Re: [PATCH] Fix for PR51879 - Missed tail merging with non-const/pure calls

Richard Guenther Thu, 26 Apr 2012 03:21:13 -0700

On Wed, Apr 25, 2012 at 11:56 PM, Tom de Vries <tom_devr...@mentor.com> wrote:
> On 25/04/12 11:57, Richard Guenther wrote:
> <SNIP>
>>>> >> Hmm.  I'm not sure we can conclude that they have the same value!
>>>> >>
>>>> >> +int bar (int);
>>>> >> +void baz (int);
>>>> >> +void bla (int);
>>>> >> +
>>>> >> +void
>>>> >> +foo (int y)
>>>> >> +{
>>>> >> +  int a;
>>>> >> +  if (y == 6)
>>>> >> +    {
>>>> >> +      bla (5);
>>>> >> +      a = bar (7);
>>>> >> +    }
>>>> >> +  else
>>>> >> +    {
>>>> >> +      bla (5);
>>>> >> +      a = bar (7);
>>>> >> +    }
>>>> >> +  baz (a);
>>>> >> +}
>>>> >>
>>>> >> I can implement bla as
>>>> >>
>>>> >> void bla(int) { a = random (); }
>>>> >>
>>>> >> thus a would not have the same value on both paths
>>> >
>>> > I think it's hard to decide whether they have the same value or not, 
>>> > since we
>>> > cannot write a test-case that compares the results of calls from 2 
>>> > branches of
>>> > an if statement.
>> void *foo ()
>> {
>>   return __builtin_return_address (0);
>> }
>>
>> void *bar (_Bool b)
>> {
>>   if (b)
>>     return foo ();
>>   else
>>     return foo ();
>> }
>>
>> int main()
>> {
>>   if (bar(true) == bar(false))
>>     abort ();
>> }
>>
>> ok ... outside of the scope of standard "C", but we certainly _can_ do this.
>> Which would question tail-merging the above at all, of course.
>>
>
> I added noinline to make sure there's no variation from inlining.
> ...
> extern void abort (void) __attribute__ ((__nothrow__)) __attribute__
> ((__noreturn__));
>
> __attribute__((noinline))
> void *foo ()
> {
>  return __builtin_return_address (0);
> }
>
> __attribute__((noinline))
> void *bar (int b)
> {
>  if (b)
>    return foo ();
>  else
>    return foo ();
> }
>
> int main()
> {
>  void *a, *b;
>  a = bar (1);
>  b = bar (0);
>  if (a == b)
>    abort ();
>  return 0;
> }
> ...
>
> This test-case passes with:
> ...
> gcc -O2 calls.c -fno-optimize-sibling-calls -fno-tree-tail-merge 
> -fno-crossjumping
> ...
>
> and fails with:
> ...
> gcc -O2 calls.c -fno-optimize-sibling-calls -fno-tree-tail-merge 
> -fcrossjumping
> ...
>
> with the proposed patch, it also fails with:
> ...
> gcc -O2 calls.c -fno-optimize-sibling-calls -ftree-tail-merge 
> -fno-crossjumping
> ...
>
> Tree-tail-merge performs the same transformation as cross-jumping for this
> test-case.
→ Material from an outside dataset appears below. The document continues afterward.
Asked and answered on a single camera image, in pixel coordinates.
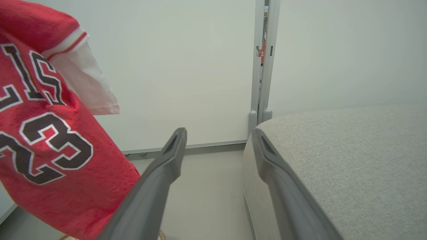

I think that the transformation is valid, and that the test-case
> behaves as expected. Subsequent calls to foo may or may not return the same
> value, depending on the optimizations, we can't assert a != b, that's just the
> nature of __builtin_return_address.
>
> Btw, this example is not what I meant when I said 'a test-case that compares 
> the
> results of calls from 2 branches of an if statement'. I tried to say that the
> semantics of C is defined in terms of taking either 1 branch or the other,
> rather than executing both in parallel, after which both results would be
> available. From that point of view, this example compares subsequent calls to
> foo, not parallel.


Ah, I see.  Btw, I was not suggesting that we should not optimize the above.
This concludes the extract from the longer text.